§ Task requirements
The lines below starting at the line containing "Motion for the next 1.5" and ending at the line containing "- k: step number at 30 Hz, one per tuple" are to be repeated exactly, with both ends kept and nothing else added.
(Records shown begins)
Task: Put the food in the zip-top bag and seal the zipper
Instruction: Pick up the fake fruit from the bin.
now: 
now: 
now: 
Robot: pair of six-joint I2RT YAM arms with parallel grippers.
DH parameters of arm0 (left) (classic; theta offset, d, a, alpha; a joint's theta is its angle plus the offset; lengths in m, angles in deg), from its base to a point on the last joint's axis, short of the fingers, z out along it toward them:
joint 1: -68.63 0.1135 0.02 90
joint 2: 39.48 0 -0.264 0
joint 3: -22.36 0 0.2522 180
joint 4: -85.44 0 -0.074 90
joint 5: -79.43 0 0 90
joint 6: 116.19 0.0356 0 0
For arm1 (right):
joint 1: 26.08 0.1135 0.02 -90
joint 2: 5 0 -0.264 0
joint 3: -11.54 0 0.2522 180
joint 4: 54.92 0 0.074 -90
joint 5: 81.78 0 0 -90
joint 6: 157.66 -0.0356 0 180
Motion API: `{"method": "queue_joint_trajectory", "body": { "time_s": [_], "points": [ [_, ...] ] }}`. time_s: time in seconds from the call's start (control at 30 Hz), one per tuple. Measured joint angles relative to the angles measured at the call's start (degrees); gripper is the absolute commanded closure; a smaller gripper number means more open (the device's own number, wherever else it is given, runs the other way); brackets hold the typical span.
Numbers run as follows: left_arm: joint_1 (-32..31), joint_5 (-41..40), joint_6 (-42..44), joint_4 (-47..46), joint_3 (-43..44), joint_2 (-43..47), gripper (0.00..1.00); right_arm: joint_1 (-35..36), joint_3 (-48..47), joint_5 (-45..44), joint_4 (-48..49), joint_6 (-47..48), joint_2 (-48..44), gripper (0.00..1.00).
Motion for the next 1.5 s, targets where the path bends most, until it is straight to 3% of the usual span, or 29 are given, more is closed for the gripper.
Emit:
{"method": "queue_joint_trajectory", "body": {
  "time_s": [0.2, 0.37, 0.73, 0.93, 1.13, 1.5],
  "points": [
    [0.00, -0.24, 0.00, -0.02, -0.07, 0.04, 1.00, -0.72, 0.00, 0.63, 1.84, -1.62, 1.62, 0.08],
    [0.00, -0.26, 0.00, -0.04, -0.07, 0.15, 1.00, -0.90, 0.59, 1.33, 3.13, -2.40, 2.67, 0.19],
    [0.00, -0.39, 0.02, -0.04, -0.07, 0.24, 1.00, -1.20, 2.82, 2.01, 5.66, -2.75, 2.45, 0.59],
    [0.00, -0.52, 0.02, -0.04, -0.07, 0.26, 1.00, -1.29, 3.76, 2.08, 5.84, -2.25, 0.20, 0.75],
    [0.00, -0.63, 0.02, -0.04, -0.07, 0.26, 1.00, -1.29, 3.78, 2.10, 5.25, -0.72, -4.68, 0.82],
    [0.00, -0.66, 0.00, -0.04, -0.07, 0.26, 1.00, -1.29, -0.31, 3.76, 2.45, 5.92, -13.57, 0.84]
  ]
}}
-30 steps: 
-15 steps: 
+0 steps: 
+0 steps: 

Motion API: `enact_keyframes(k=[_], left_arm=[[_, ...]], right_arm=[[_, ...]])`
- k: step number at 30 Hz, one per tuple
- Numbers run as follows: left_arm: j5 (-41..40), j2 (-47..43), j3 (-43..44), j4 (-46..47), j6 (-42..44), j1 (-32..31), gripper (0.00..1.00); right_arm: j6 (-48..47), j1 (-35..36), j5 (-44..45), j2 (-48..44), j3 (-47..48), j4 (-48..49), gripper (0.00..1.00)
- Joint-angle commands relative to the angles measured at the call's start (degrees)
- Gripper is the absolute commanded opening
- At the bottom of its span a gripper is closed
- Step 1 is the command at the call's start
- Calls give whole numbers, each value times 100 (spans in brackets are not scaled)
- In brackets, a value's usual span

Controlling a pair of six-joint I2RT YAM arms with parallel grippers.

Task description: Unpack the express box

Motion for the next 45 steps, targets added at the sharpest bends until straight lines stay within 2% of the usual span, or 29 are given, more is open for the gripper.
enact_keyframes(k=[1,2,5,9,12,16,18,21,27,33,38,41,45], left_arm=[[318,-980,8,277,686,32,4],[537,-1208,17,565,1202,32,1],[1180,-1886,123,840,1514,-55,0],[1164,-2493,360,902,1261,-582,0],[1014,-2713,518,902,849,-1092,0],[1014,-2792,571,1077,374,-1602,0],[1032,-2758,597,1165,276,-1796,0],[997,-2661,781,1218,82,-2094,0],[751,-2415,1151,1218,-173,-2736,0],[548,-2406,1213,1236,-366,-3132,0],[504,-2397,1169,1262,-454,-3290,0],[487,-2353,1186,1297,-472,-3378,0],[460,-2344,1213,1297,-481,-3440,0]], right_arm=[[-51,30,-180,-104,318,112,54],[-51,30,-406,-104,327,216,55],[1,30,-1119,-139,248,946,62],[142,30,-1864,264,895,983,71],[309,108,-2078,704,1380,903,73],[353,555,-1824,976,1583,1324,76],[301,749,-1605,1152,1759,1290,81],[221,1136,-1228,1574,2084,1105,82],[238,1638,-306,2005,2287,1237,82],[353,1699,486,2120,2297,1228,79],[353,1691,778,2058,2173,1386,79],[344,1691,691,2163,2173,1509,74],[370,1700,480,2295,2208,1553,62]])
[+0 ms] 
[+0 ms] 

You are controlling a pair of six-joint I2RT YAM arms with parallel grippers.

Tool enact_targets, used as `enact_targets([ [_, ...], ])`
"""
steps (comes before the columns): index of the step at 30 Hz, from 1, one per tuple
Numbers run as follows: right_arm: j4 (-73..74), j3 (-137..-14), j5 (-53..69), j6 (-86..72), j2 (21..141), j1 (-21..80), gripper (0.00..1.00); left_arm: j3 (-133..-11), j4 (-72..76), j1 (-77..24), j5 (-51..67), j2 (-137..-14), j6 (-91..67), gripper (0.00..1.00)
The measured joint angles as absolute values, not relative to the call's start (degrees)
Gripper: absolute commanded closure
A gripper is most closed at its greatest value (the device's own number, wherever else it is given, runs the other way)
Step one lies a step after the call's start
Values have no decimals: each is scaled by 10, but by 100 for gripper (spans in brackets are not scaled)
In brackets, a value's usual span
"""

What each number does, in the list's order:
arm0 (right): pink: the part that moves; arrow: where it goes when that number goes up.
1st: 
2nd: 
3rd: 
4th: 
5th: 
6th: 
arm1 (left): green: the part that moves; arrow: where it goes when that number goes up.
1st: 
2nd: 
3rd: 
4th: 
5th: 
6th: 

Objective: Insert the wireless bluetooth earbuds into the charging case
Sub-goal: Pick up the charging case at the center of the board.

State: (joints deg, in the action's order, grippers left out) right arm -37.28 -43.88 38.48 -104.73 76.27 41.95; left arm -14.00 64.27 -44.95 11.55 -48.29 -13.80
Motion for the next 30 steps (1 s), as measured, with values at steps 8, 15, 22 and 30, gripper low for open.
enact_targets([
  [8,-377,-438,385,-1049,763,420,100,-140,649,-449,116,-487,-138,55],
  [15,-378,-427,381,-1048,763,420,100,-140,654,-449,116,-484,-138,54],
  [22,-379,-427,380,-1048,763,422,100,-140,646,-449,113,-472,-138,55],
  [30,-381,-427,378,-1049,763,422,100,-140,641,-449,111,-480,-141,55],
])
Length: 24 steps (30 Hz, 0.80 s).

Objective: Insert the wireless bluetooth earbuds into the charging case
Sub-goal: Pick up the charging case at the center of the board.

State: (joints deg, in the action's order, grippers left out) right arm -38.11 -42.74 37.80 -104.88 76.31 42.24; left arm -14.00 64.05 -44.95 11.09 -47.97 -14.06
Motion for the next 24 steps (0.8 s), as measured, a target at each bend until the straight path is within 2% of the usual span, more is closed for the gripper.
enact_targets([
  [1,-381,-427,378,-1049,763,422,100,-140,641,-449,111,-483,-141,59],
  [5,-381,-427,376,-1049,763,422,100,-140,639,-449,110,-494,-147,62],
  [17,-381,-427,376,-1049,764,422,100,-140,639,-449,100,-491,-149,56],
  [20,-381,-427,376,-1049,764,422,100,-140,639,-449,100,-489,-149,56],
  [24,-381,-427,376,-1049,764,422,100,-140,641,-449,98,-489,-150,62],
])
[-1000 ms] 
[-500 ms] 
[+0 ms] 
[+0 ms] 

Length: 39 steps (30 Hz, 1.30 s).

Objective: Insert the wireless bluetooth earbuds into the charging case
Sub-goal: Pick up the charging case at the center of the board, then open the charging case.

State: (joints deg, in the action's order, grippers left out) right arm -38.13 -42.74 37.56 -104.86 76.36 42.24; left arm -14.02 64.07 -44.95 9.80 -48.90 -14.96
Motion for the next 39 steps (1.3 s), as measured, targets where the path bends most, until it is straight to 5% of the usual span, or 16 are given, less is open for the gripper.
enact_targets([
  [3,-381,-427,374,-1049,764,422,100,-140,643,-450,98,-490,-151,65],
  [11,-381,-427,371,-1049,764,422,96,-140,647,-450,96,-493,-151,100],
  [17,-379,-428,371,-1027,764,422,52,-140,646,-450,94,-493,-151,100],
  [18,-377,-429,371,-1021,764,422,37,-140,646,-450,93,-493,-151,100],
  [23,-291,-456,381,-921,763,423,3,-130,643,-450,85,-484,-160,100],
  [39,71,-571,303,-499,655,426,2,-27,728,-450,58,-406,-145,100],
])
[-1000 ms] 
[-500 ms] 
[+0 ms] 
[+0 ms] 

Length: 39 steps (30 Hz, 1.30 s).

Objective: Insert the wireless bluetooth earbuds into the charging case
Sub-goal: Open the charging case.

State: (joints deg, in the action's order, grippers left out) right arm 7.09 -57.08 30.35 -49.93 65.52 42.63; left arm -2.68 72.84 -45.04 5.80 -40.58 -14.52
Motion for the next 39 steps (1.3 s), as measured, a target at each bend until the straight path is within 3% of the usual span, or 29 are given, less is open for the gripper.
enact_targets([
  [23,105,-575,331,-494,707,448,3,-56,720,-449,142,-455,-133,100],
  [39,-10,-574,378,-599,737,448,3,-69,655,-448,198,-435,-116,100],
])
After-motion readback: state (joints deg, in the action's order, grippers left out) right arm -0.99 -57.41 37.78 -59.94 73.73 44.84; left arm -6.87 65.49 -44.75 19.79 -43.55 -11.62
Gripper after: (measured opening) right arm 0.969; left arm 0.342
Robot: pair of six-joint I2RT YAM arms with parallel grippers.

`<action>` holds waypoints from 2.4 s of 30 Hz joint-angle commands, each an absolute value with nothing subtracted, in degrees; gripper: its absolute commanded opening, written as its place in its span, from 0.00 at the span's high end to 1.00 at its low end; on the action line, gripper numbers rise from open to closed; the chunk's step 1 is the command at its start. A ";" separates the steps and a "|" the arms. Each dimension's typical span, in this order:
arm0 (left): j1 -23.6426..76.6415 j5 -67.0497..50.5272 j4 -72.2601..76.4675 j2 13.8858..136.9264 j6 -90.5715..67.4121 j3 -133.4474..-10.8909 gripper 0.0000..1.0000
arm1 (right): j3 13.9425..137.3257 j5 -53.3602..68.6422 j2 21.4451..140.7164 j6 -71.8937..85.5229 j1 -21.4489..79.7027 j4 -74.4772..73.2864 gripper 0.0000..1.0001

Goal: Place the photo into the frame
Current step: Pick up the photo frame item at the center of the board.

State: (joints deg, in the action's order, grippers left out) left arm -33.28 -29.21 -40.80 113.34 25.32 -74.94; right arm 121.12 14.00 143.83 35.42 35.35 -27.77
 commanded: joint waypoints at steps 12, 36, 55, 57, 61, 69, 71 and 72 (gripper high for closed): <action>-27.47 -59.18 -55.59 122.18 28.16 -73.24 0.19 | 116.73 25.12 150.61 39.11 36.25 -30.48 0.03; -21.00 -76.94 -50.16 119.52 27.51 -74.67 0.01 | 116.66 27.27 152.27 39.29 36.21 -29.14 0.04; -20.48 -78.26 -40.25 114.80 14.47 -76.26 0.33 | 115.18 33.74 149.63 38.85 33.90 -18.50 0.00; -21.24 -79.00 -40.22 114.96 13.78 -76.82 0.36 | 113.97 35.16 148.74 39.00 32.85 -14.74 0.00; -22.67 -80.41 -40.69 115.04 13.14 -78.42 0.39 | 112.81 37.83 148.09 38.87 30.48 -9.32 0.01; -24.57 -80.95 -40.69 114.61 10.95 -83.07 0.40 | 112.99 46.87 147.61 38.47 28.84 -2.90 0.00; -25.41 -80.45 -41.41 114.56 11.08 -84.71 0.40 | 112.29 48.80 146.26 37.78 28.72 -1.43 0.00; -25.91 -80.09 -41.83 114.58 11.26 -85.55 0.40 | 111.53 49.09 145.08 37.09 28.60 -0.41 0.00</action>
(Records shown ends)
§ Solution to the problem
Motion for the next 1.5 s, targets where the path bends most, until it is straight to 3% of the usual span, or 29 are given, more is closed for the gripper.
Emit:
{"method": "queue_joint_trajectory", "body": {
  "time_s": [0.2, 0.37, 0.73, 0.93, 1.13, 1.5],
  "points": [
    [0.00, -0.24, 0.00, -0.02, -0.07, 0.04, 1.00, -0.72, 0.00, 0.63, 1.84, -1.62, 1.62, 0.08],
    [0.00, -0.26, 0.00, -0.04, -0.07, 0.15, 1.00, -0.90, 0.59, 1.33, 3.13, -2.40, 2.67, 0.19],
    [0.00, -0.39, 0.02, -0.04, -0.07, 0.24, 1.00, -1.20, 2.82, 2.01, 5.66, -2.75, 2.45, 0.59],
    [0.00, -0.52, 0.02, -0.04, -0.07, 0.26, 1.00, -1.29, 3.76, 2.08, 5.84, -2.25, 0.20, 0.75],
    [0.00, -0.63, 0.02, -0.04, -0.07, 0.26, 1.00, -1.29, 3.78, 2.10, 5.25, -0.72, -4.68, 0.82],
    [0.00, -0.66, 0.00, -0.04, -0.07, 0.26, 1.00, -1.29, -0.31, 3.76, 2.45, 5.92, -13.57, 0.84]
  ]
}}
-30 steps: 
-15 steps: 
+0 steps: 
+0 steps: 

Motion API: `enact_keyframes(k=[_], left_arm=[[_, ...]], right_arm=[[_, ...]])`
- k: step number at 30 Hz, one per tuple

With this, the exercise is done.